In a note to employees Thursday, Griffin said his investment firm, Citadel, will relocate to new headquarters in Miami's financial district after more than 30 years in Chicago. Citadel, which has about 1,000 employees in Chicago, will maintain an office in the city, but many are expected to shift with the corporate locus to the Sunshine State, where Griffin, a Florida native, recently moved with his family.
"Chicago will continue to be important to the future of Citadel, as many of our colleagues have deep ties to Illinois," Griffin said in his note. "Over the past year, however, many of our Chicago teams have asked to relocate to Miami, New York and our other offices around the world."
Citadel Securities, a co-owned trading firm, will also be making the move to Miami. Citadel has more than 4,000 employees in 17 offices worldwide.
The wealthiest man in Illinois, Griffin founded Citadel in 1990 and built it into one of the largest hedge funds in the world. Worth a reported $27 billion, he has long been a civic force in Chicago, donating more than $1 billion to organizations such as the Art Institute, the Museum of Modern Art and the Museum of Science and Industry, which announced it would be renamed in honor of Griffin in 2019.
But Griffin, 53, has also been a sharp critic of the city in recent years. In an appearance before the Economic Club of Chicago in October, Griffin cited increased crime and violence on the city streets as one of several reasons why Citadel, which has $51 billion in assets under management, was considering a move to greener corporate pastures.

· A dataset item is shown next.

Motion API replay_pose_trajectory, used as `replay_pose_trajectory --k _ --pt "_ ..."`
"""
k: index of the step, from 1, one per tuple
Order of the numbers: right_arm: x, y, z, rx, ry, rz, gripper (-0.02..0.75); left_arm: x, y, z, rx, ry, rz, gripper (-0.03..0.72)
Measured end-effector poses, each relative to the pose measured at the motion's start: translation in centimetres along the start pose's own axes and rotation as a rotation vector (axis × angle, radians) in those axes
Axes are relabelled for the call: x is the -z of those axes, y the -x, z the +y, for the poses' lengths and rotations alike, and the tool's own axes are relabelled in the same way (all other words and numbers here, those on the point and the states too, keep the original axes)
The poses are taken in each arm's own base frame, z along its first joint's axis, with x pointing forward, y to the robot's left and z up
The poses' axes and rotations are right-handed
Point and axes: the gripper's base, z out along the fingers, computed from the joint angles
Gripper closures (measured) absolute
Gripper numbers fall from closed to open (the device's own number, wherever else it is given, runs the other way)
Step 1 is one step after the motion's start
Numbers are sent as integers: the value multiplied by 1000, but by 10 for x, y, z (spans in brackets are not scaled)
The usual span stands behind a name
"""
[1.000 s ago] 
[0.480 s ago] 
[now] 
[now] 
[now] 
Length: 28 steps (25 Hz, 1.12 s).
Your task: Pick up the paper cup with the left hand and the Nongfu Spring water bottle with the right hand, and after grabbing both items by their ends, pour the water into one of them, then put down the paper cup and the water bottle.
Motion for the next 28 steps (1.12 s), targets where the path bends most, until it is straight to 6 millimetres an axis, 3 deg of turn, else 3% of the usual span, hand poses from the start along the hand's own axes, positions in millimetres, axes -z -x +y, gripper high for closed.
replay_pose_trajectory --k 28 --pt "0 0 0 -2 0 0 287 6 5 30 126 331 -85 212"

The Citadel move is the latest corporate blow for the Chicago area, with aerospace giant Boeing announcing last month that it was moving its headquarters to Arlington, Virginia after more than 20 years in the West Loop. Earlier this month, Caterpillar announced it would relocate its headquarters from north suburban Deerfield to an existing office in Irving, Texas, outside Dallas.
The losses are offset somewhat by the announcement Tuesday that Battle Creek, Michigan-based Kellogg Company is splitting into three separate companies and locating its snacks headquarters in Chicago.
The loss of Citadel could be costly, however, with the wealthy hedge fund principals and employees generating billions of dollars in tax revenue for the city and state over the past decade, according to Zia Ahmed, a Citadel spokesman.
Citadel is leasing temporary space and working with Chicago-based Sterling Bay to develop its new corporate headquarters in Miami.